Конец XVI в. - это период ослабления экономической мощи Венеции и соответственно уменьшения ее политической и дипломатической самостоятельности. Сказанное не следует понимать в буквальном смысле. Венеция продолжала быть суверенным государством, и с ней должны были считаться и император, и Франция, и Испания, и итальянские государства, включая Папскую область. Но и сама Венеция должна была во все большей степени учитывать сложные политические {95} комбинации в Европе, лавировать, взвешивать каждый шаг, менять свою политику при перегруппировке сил в Европе, при победах и поражениях придворных групп в Мадриде, Париже, Праге и итальянских герцогствах.
Основной причиной заката Венеции был перенос главных путей мировой торговли из Средиземного моря в Атлантический океан. Последствия этого коренного изменения экономической географии мира стали явными позже, но в конце XVI в. могущество Венецианской республики уже в значительной мере. лишилось своей экономической базы.
На этом фоне разыгрывалась длительная борьба республики против налоговых и юридических прерогатив монашествующих орденов и католического духовенства. Наиболее острая борьба разгорелась позже, в 1606 - 1607 гг.; когда республика отклонила требование Рима о снижении налогов на доходы духовенства, подверглась интердикту, подчинила себе венецианское духовенство и изгнала из страны не подчинившихся ей иезуитов. Арест двух священников обострил положение еще больше, и дело шло к войне, в которой папа надеялся на помощь Филиппа II, а Венеция-на помощь Генриха IV. Но ни Испания, ни Франция не торопились с помощью, и в конце концов сенат и Ватикан пришли к компромиссу.
В момент ареста Бруно и инквизиционного процесса Венеция уже не раз пыталась защищать свои экономические и политические интересы от притязаний Рима. Энергия, с которой республика отстаивала свои интересы, зависела от обстановки к северу от Альп и от сравнительного влияния радикальной группы, руководимой Сарпи, и более осторожных венецианских политиков.

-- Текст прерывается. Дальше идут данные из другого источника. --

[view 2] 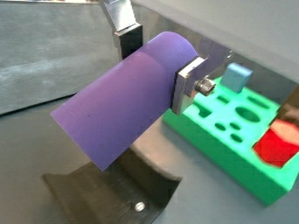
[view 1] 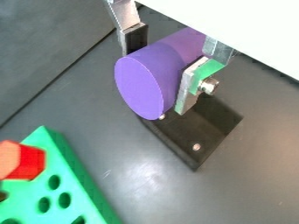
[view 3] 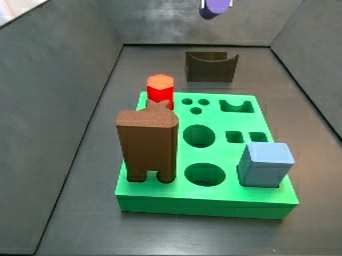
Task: Pick up the round object. Move up. Place the round object on the fixture. Regrasp the round object. Move to above the board. Insert the round object.
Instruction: Place the round object on the fixture.
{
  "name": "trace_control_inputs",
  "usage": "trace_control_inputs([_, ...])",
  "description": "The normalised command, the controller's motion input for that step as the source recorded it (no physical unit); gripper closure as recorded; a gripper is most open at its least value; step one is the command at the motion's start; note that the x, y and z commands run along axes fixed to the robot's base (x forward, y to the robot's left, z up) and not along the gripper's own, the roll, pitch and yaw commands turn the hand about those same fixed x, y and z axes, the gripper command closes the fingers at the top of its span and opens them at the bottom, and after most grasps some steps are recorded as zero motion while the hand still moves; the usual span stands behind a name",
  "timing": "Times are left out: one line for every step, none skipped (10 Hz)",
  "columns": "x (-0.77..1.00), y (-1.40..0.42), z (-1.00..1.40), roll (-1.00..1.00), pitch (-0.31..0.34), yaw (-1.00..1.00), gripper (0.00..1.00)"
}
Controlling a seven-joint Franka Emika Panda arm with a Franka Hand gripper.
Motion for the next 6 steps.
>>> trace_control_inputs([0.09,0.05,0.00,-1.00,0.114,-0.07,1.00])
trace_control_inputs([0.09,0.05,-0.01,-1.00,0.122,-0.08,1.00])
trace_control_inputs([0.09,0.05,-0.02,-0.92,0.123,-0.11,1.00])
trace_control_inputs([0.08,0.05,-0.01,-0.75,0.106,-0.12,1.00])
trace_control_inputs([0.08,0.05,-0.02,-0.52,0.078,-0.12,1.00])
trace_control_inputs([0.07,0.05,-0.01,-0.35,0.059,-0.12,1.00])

Разумеется, выдача Бруно не была однозначно предопределена ходом политических событий и в последнем счете экономическими сдвигами. Обстановка была достаточно неопределенной и оставляла место случайным поворотам и решениям, в том числе самым трагическим.

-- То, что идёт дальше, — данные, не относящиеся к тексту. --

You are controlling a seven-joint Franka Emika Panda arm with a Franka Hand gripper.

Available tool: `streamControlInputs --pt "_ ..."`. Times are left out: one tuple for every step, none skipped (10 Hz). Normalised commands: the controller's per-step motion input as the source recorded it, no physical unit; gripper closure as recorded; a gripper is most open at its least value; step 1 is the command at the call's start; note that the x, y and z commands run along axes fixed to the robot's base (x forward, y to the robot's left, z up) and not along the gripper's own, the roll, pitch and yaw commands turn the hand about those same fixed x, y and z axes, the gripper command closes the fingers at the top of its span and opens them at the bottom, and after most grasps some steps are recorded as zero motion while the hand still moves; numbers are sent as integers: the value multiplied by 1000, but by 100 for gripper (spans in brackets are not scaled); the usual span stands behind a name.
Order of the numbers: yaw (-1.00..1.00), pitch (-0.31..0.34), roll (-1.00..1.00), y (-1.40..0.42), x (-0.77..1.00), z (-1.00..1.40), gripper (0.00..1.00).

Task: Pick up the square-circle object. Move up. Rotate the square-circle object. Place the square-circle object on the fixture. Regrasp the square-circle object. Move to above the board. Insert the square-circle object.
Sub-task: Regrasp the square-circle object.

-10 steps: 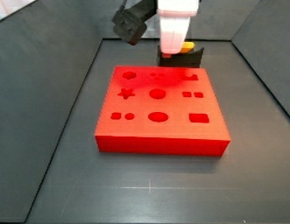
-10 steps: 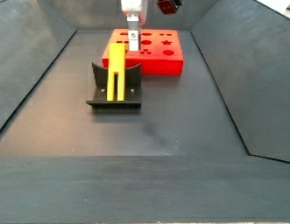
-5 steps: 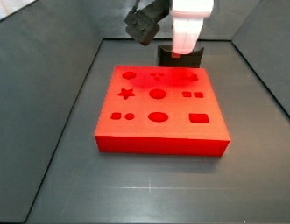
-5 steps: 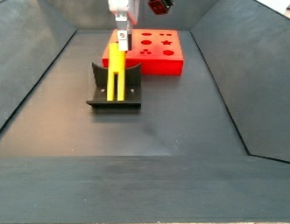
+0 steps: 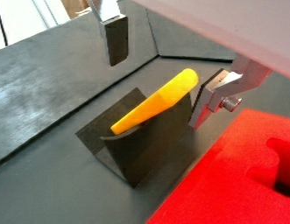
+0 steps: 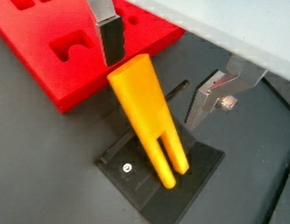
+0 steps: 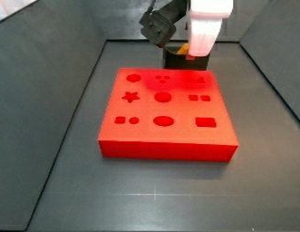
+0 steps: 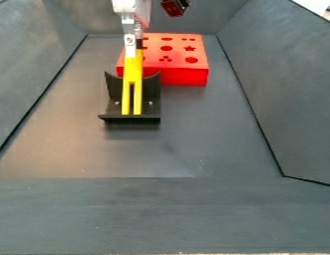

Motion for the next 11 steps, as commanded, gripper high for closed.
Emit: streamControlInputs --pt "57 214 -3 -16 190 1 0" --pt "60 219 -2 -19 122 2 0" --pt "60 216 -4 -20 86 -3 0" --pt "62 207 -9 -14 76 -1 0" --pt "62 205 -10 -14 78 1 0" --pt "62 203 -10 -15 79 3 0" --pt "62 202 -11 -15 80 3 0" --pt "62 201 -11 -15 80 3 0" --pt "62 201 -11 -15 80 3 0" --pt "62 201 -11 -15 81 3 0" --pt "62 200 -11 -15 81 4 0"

Если бы на месте Чиконьи был Сарпи или Донато, гибель Джордано Бруно была бы предотвращена. Но это нисколько не мешает видеть в судьбе Джордано, как и в позднейшей судьбе Галилея, проявление той реакции, которая, как ночь, опускалась на Италию, не {96} мешает видеть исторические корни все нараставшего инквизиционного террора и засилья иезуитов.
Семь лет провел Бруно в тюрьмах Ватикана - с февраля 1593 до февраля 1600 г., когда он взошел на костер. Это были мучительные годы физических лишений и творческой безысходности. Его заковали в кандалы, он терпел холод и пытки, творчество сузилось до изощренных попыток отвести нависшие обвинения. Ему давали перо и бумагу со строгим учетом только для ответов и объяснений, связанных с допросами. И он писал их, и эти крайне интересные для потомства рукописи уходили в инквизицию и затем в тайные архивы, чтобы по большей части исчезнуть бесследно.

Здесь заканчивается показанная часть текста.